Test Cricket Statistics

ESPN have scorecards online of every test cricket match ever played, but unfortunately not in a very easy way to download and analyse offline. They have one webpage per calendar year – for example for the year 1946, the URL: https://stats.espncricinfo.com/ci/engine/records/team/match_results.html?class=1;id=1946;type=year, gives the page that has a list of the test matches played that year.

For each Test match played, there is a link to a numbered Test Scorecard – for example, Test #276 is the match between England and India. Clicking that link or using its URL: https://stats.espncricinfo.com/ci/engine/match/62662.html brings up the corresponding scorecard:

Every match has its own ESPN match ID. Test match #276‘s is 62662, which is the number in the URL for the scorecard. So, by visiting the test match results pages for every year and getting the match ID number for every listed match for that year, you can build up a list of URLs for the scorecards of every cricket test match ever played.
When I completed this task this added up to the 2188 test matches played since the Second World War. (I was not so interested in the pre-war matches.)

Writing a web scraper in PHP and using it to download the contents of all 2188 scorecards, and then extracting from those the teams, scores, results, falls of wicket, and so on would probably have contravened the terms of use of the ESPN Cricinfo website, so I of course did it all manually with a pencil and notebook and then typed the data into an Excel spreadsheet.

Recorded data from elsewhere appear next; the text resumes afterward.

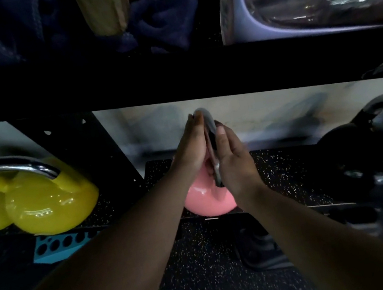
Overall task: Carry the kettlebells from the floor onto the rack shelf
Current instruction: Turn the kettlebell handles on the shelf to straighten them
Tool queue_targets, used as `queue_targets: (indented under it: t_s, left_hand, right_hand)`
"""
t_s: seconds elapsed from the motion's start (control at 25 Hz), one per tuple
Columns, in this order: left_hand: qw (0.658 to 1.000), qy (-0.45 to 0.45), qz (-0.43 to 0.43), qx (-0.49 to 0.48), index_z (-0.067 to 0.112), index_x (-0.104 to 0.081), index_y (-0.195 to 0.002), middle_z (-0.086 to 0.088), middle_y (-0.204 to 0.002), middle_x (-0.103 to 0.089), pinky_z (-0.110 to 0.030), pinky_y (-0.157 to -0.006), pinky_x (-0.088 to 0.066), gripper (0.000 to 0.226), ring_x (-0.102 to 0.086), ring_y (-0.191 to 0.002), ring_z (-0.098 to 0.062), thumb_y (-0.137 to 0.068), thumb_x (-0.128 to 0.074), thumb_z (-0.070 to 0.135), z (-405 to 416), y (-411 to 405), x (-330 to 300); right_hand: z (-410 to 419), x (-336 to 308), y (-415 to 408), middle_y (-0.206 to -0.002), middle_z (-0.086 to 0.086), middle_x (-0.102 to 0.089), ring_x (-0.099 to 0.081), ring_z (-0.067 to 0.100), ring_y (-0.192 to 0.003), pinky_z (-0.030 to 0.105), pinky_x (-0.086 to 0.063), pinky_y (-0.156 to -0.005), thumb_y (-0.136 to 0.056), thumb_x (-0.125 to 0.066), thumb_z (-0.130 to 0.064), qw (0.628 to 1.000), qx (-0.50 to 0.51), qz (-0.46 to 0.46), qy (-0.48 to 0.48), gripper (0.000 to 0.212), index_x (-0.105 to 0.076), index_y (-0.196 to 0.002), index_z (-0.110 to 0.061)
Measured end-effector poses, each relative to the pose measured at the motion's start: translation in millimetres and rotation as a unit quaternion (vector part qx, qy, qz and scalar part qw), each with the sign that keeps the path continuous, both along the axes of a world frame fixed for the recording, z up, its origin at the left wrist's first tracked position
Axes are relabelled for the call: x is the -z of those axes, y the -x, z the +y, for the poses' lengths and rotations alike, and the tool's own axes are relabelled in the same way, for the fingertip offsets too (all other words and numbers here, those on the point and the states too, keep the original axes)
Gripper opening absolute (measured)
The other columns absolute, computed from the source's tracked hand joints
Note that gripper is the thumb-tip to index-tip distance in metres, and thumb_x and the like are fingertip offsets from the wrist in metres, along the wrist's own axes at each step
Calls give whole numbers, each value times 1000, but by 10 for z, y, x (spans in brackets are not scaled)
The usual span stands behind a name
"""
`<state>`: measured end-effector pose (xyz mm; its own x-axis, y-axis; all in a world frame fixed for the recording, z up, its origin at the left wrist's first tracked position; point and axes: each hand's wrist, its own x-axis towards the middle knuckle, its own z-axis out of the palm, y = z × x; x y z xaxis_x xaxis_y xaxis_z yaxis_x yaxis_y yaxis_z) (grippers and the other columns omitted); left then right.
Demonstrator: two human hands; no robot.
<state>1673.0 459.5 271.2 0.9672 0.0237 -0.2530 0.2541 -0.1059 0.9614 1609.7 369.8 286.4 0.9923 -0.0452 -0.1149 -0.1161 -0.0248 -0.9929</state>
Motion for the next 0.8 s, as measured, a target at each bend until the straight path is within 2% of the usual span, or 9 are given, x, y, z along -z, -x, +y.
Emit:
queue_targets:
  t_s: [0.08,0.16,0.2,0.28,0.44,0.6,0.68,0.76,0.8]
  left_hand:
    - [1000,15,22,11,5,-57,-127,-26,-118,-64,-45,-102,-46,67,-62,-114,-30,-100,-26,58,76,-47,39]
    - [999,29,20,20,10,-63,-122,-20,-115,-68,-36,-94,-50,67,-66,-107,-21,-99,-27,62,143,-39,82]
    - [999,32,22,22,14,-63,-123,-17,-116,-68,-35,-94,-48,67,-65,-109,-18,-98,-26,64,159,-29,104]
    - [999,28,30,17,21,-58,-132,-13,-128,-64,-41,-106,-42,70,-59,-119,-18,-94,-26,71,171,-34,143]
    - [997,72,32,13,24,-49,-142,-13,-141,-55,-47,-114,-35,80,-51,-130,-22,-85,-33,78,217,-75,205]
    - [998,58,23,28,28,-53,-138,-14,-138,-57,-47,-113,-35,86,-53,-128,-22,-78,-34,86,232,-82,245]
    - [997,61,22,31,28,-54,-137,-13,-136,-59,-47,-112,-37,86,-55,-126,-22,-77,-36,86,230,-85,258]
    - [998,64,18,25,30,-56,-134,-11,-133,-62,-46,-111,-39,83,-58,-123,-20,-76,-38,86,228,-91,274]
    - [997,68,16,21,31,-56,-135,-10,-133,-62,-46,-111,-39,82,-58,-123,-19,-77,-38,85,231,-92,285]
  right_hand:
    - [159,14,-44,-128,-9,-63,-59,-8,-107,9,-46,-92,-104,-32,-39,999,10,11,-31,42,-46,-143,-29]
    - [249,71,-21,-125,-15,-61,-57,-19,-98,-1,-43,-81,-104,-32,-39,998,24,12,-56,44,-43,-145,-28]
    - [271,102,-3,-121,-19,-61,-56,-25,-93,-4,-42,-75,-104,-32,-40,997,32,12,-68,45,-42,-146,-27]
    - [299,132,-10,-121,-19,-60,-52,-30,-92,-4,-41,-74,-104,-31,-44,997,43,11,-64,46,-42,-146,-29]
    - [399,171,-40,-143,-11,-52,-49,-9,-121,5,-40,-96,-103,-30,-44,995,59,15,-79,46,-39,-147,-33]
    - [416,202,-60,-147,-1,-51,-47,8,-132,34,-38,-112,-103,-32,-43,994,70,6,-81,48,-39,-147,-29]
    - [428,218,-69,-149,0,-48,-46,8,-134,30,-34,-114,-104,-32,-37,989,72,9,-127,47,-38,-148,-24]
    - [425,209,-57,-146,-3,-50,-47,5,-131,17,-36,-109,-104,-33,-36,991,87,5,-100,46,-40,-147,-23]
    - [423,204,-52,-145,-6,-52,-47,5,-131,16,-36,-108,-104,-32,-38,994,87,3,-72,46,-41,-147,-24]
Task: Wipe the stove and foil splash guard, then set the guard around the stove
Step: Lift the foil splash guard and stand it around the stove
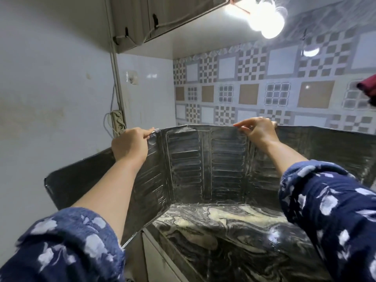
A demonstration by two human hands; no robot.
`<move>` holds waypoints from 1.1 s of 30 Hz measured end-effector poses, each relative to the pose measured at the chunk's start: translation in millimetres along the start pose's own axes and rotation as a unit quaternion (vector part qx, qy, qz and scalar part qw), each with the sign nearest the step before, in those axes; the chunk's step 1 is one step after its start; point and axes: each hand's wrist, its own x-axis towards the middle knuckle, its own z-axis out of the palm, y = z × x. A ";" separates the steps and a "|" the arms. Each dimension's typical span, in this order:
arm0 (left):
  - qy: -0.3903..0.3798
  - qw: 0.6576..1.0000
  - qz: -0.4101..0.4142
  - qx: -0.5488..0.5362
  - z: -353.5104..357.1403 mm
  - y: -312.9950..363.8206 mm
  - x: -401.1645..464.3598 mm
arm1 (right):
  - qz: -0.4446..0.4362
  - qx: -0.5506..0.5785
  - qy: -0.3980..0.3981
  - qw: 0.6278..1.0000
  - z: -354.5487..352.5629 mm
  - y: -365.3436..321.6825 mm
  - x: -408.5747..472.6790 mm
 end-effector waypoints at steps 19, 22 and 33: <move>0.065 0.970 0.195 -0.132 35.4 200.2 43.2 | 0.030 -0.188 0.157 0.969 -204.2 54.8 27.6; 0.084 0.959 0.213 -0.164 39.3 240.6 52.3 | 0.035 -0.235 0.187 0.953 -241.7 66.1 37.3; 0.002 0.961 0.196 -0.196 80.6 417.1 25.4 | 0.043 -0.278 0.195 0.940 -372.1 163.9 39.2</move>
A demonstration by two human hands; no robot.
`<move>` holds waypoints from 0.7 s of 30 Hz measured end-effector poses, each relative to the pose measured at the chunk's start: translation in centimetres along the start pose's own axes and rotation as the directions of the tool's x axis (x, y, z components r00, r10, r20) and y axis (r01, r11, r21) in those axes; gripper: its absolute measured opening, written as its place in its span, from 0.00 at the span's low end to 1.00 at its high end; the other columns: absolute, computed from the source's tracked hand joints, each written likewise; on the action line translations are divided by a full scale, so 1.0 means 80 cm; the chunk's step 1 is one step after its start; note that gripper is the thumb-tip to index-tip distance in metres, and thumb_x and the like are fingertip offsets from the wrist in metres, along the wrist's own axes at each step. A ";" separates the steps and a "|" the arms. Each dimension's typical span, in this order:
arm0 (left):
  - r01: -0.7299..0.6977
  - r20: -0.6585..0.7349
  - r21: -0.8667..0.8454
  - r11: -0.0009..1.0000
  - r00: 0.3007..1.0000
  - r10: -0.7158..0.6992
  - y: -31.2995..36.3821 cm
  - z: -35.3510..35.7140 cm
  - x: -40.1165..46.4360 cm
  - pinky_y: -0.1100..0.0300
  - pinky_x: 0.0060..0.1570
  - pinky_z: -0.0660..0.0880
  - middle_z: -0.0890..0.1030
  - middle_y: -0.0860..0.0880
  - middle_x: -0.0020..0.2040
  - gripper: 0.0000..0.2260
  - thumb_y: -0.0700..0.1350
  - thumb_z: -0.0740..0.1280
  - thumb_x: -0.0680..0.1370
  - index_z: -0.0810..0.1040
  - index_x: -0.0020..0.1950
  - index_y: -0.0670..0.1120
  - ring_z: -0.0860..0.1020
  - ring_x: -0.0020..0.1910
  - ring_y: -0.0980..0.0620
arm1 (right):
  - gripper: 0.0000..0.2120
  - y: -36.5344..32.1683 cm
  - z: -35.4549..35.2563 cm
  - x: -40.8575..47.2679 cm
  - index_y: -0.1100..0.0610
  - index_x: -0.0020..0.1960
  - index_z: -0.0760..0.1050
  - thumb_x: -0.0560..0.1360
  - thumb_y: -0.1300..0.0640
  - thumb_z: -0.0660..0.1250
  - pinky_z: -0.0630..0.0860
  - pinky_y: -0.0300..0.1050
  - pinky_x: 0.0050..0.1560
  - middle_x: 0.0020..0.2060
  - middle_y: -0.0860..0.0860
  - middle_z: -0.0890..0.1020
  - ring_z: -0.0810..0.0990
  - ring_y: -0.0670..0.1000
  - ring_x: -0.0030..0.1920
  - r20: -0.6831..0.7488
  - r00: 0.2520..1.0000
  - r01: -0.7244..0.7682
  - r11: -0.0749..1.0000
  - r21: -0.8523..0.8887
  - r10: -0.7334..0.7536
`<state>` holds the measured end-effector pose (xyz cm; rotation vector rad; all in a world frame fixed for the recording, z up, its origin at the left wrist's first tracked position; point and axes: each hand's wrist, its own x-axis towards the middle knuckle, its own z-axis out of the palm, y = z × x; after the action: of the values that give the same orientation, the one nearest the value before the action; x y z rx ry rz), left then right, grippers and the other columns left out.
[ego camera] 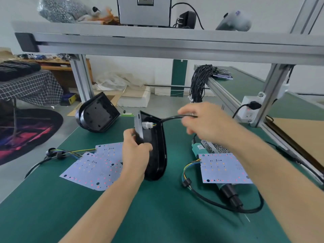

The data accumulated required further processing to separate everything out and identify matches where the 2nd team to bat was forced to follow on, could have been forced to follow on, declarations, which team batted first, was a victory by runs or by an innings or by a number of wickets, etc. This was all completed in Excel, building a few worksheets.

Below for example is the fall of wicket worksheet I ended up with. Click on the image to view in full-size.

This data can then be further processed and visualised as shown below.

With all the data at your fingertips it is also possible to very quickly answer any burning questions you may have. For example, which post-War test matches were played over the most overs?

606.9 overs (aka 607.3 overs*) for match 62710, the scorecard for which will be https://stats.espncricinfo.com/ci/engine/match/62710.html if you want to find out more about that match.
* The third match in the table above for example had 133.3, 216.3,197.4, and 40 over innings. That is 133+216+197+40 = 586 plus 3+3+4 = 10 balls, or another 1 over and 4 balls for a grand total of 587.4 overs, and not the 587 overs shown in the table. A little additional processing is required!

Or…how many wickets were taken on average per match during different eras.

Or…how many runs are scored on average per test match?

Returning to fall of wicket statistics, the tables below show the average fall of wicket scores for wickets 1 to 9 across different eras for the team batting first. The top table shows the fall of wicket scores below which the expectation is that the team opening the batting will lose, and bottom table shows the fall of wicket scores above which the expectation is that the team opening the batting will win.

Obviously these tables don’t take into account which teams are playing, where they are playing, weather conditions, pitch conditions, and a million and one other factors, but it is interesting to look at how the values changed through the years.